Meditech Research Ltd., of West Perth, Australia, said it completed a Phase I trial of its drug delivery technology, HyACTTM, formulated with 5-fluorouracil for the treatment of colorectal cancer. It said it would complete, within weeks, another Phase I trial using the system formulated with doxorubicin. Data from the doxorubicin trial are being compiled for analysis. The company said the HyACTTM platform was effective in reducing or eliminating grafted human cancer tumors in animal studies.
MelTec GmbH, of Magdeburg, Germany, and MyoContract Pharmaceutical Research Ltd., of Basel, Switzerland, formed a collaboration in the field of Duchenne muscular dystrophy. The companies will focus on the development of assay systems to be used as drug discovery tools in MyoContract’s research program. MyoContract will provide muscle cell cultures derived from normal and diseased tissues. MelTec will use its systems biology and functional proteomics to establish the topological protein fingerprint of the diseased cells in comparison to healthy muscle cells. Financial terms were not disclosed.

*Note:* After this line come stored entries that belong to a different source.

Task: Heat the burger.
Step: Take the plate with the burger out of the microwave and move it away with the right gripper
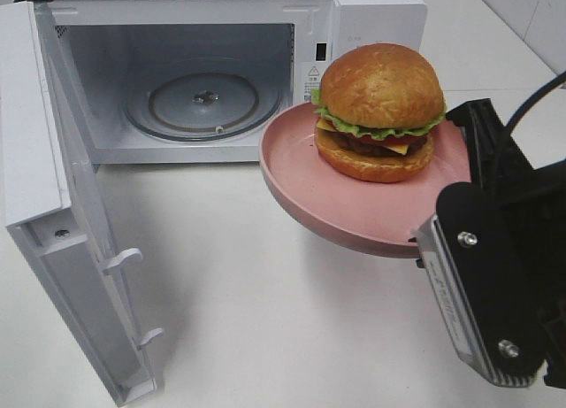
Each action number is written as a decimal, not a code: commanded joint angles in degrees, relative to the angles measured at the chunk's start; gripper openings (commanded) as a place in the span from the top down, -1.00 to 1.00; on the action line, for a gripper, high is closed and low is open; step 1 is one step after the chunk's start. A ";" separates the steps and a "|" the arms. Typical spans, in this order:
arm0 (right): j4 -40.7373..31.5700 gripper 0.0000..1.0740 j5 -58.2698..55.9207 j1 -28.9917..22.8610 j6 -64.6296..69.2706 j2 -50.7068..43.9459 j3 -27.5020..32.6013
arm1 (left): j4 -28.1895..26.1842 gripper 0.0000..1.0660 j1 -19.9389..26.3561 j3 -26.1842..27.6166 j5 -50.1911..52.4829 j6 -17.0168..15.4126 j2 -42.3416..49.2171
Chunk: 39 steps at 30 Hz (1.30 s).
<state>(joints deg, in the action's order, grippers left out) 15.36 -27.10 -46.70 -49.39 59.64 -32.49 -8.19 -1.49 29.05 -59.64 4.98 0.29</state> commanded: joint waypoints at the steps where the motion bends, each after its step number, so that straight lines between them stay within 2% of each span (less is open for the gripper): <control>1: 2.01 1.00 0.57 -0.23 0.46 -3.15 0.29 | 0.00 -0.89 0.11 -0.34 0.11 -0.40 1.15; 13: 4.93 1.00 -8.48 -0.23 4.98 -14.78 4.13 | 0.00 -0.89 0.11 -0.34 0.11 -0.40 1.15; 22: 6.30 1.00 -14.44 -0.23 6.59 -19.08 5.50 | 0.00 -0.89 0.11 -0.34 0.11 -0.40 1.15; 33: 15.58 1.00 -17.13 -0.23 20.91 -19.19 9.11 | 0.00 -0.89 0.11 -0.34 0.11 -0.40 1.15; 35: 18.28 1.00 -17.36 -0.23 28.02 -19.08 10.08 | 0.00 -0.89 0.11 -0.34 0.11 -0.40 1.15; 39: 20.23 1.00 -17.65 -0.23 33.23 -18.85 10.37 | 0.00 -0.89 0.11 -0.34 0.11 -0.40 1.15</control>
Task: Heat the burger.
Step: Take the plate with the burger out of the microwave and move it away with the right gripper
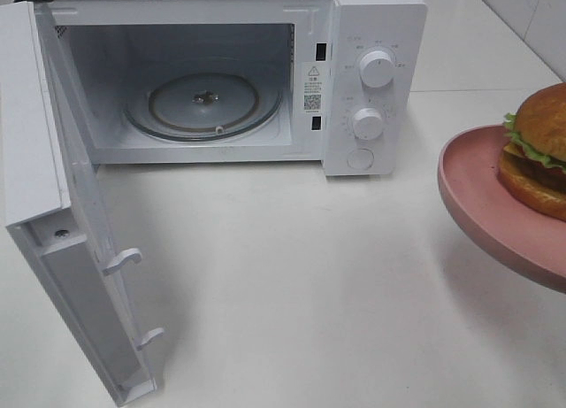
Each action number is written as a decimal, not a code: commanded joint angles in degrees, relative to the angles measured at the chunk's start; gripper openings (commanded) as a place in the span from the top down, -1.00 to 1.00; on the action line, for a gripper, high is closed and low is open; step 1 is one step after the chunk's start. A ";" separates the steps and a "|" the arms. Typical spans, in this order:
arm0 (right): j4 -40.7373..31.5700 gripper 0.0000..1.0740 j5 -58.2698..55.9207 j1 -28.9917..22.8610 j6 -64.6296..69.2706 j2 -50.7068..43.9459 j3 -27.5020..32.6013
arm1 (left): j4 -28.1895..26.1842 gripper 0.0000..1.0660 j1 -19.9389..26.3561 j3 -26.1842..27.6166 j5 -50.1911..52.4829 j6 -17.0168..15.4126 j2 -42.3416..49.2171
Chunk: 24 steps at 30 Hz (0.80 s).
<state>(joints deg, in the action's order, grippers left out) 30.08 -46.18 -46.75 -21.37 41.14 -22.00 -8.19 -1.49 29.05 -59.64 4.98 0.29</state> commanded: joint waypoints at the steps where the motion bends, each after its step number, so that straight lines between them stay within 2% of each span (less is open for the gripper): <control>1: 6.19 1.00 1.15 -0.17 6.53 -0.34 -0.11 | 0.00 -0.89 0.11 -0.34 0.11 -0.40 1.15; 11: 12.09 0.99 -3.44 -0.17 19.82 0.00 -0.11 | 0.00 -0.89 0.11 -0.34 0.11 -0.40 1.15; 24: 15.41 0.98 -7.68 -0.17 33.98 8.14 -0.34 | 0.00 -0.89 0.11 -0.34 0.11 -0.40 1.15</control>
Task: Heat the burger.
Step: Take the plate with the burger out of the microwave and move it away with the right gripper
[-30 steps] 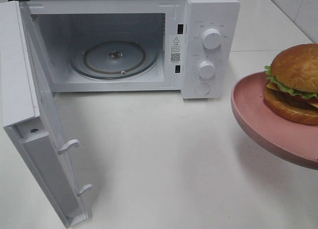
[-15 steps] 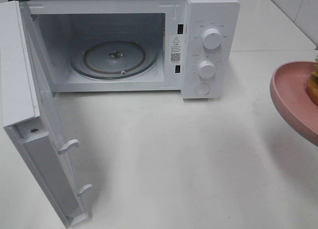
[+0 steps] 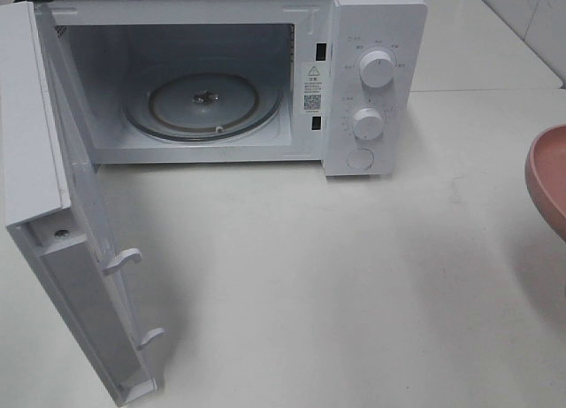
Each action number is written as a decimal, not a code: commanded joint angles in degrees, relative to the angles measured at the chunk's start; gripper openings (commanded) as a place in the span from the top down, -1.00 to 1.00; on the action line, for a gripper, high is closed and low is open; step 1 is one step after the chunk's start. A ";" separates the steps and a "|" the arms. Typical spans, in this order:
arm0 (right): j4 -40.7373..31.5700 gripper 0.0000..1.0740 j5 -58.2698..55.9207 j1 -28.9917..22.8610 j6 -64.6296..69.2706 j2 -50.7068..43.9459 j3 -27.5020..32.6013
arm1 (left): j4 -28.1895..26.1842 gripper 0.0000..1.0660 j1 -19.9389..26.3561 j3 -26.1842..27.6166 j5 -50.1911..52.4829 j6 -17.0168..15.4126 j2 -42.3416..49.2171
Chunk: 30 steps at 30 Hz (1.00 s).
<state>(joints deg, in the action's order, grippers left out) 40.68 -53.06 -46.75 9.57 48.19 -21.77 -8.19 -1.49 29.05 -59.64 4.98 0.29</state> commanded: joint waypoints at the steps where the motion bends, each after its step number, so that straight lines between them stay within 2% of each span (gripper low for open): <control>1: 4.81 0.98 -1.20 -0.17 6.65 2.64 -0.57 | 0.00 -0.89 0.11 -0.34 0.11 -0.40 1.15; 6: 5.16 0.98 -2.86 -0.17 14.84 6.53 -1.09 | 0.00 -0.89 0.11 -0.34 0.11 -0.40 1.15; 13: 7.91 0.98 -8.82 -0.17 28.82 13.92 -4.87 | 0.00 -0.89 0.11 -0.34 0.11 -0.40 1.15; 30: 10.08 0.97 -6.42 0.00 48.70 28.71 -6.76 | 0.00 -0.89 0.11 -0.34 0.11 -0.40 1.15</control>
<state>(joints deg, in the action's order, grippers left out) 46.29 -58.56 -46.75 55.46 74.77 -27.96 -8.19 -1.49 29.05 -59.64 4.98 0.29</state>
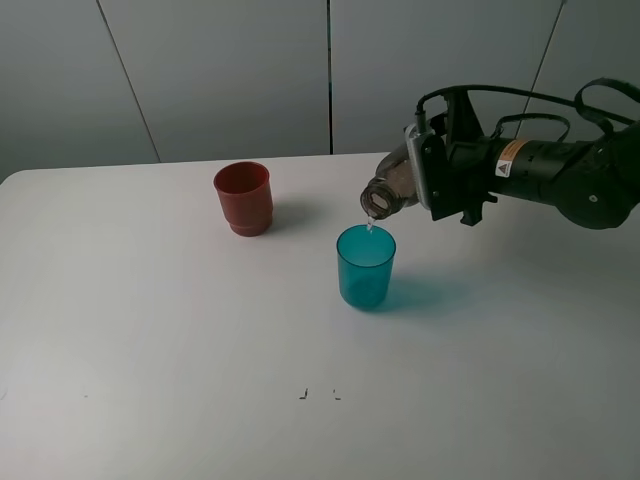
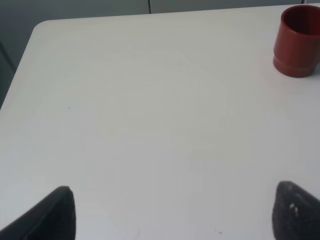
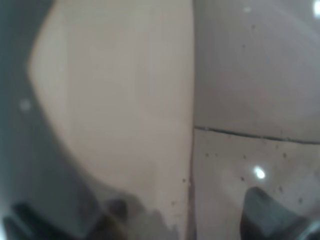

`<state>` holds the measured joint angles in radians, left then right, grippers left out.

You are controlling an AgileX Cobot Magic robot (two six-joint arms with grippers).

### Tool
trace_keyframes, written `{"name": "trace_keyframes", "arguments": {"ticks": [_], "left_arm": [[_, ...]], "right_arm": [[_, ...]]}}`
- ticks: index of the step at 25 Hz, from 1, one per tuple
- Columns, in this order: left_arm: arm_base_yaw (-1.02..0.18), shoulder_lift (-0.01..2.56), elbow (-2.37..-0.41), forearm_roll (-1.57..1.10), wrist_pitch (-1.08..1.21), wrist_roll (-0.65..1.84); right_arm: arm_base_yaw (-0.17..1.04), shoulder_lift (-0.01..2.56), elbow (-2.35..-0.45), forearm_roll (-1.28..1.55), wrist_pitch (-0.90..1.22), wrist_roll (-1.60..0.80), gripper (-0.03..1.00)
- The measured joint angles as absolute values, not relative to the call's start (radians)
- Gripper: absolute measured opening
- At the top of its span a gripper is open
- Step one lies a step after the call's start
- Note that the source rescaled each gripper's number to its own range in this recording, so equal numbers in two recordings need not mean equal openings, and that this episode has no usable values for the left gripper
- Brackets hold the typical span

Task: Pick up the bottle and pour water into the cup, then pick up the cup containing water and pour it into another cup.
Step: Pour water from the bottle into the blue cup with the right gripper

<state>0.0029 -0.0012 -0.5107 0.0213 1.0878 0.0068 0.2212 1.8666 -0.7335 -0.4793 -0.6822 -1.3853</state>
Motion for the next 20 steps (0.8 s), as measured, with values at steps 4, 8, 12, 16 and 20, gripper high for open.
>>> {"name": "trace_keyframes", "arguments": {"ticks": [4, 8, 12, 16, 20], "left_arm": [[0.003, -0.001, -0.511, 0.021, 1.088, 0.0], [0.003, -0.001, -0.511, 0.021, 1.088, 0.007], [0.003, -0.001, -0.511, 0.021, 1.088, 0.007], [0.003, -0.001, -0.511, 0.021, 1.088, 0.007], [0.003, -0.001, -0.511, 0.021, 1.088, 0.007]], "right_arm": [[0.221, 1.867, -0.733, -0.478, -0.682, -1.405, 0.0], [0.221, 1.867, -0.733, -0.477, -0.684, -1.409, 0.0], [0.221, 1.867, -0.733, -0.475, -0.698, -1.428, 0.0], [0.221, 1.867, -0.733, -0.475, -0.699, -1.432, 0.0], [0.221, 1.867, -0.733, -0.461, -0.705, -1.452, 0.0]]}}
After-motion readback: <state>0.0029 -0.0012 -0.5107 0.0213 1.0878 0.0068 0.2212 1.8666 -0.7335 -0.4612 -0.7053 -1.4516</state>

Orchid BioSciences Inc., of Princeton, N.J., said its Orchid Cellmark facility in Dallas received accreditation as a forensic DNA laboratory by the American Society of Crime Laboratory Directors-Laboratory Accreditation Board. This is the second accreditation for Orchid Cellmark its Germantown, Md., facility previously won accreditation. The accreditation certifies the facility meets or exceeds the national standards and guidelines for forensic DNA testing.
Organogenesis Inc., of Canton, Mass., named Steven Bernitz president, CEO and a member of its board. Bernitz joined Organogenesis in 1999. Before Organogenesis, he served in senior management positions at Dyax Corp., of Cambridge, Mass.
Repligen Corp., of Needham, Mass., said the FDA granted it approval to market SecreFlo (synthetic porcine secretin), the first synthetic version of the hormone secretin. SecreFlo was approved for stimulation of pancreatic secretions (including bicarbonate) to aid in the diagnosis of pancreatic exocrine dysfunction, or chronic pancreatitis, and stimulation of gastrin secretion to aid in the diagnosis of gastrinoma. Repligen develops drugs for pediatric disorders including autism and immune and metabolic disorders.
The Genetics Co., of Zurich, Switzerland, and the University of Zurich used a Drosophilia model of colon cancer to identify and characterize two genes with products that play roles in the control of the activity of that pathway. The team said it hopes to unravel the functional interplay of the corresponding human homologues with other mediator proteins of the WNT pathway, such as beta-catenin and TCF, which are believed to be involved in the induction of tumorigenic signals. Parts of the researchers work was published in the April 2002 issue of Cell.